> [Exercise requirements]: Retype only what runs from the line with "In this exercise you will mark the clear" through the end of the entries, exactly and in full, but omit any picture you find.

*** Given information Section Begins ***

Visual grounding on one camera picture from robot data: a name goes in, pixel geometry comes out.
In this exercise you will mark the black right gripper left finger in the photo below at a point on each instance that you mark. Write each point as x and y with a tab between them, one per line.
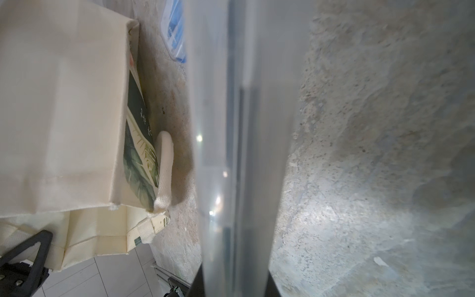
197	287

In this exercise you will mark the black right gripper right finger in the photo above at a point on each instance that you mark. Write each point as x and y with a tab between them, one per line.
271	288

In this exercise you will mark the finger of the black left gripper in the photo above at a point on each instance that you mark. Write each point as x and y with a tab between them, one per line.
23	269

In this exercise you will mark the floral canvas tote bag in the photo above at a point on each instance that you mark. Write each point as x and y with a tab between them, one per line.
78	157

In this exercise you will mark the clear case green label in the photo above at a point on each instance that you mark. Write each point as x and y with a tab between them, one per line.
244	69

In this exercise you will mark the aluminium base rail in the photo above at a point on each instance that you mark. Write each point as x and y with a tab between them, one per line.
177	287

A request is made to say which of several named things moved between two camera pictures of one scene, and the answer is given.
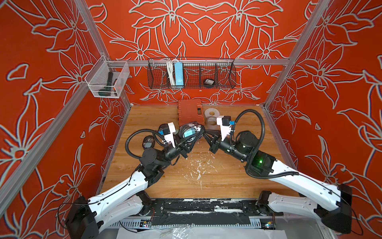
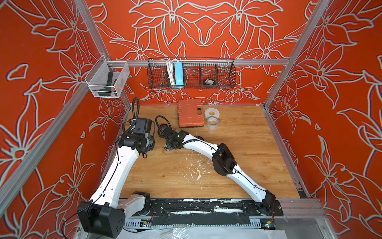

*** Given information Section Ends ***

> [Written reply]:
In this exercise you will mark the clear case green label in the photo above at a point on each instance that you mark. Write each point as x and y with a tab between them, one per line.
244	69

In this exercise you will mark the aluminium base rail in the photo above at a point on each instance that you mark. Write each point as x and y with a tab between them, one per line.
177	287

A request is made to say which of several named things moved between two camera pictures of one scene, and the answer is given.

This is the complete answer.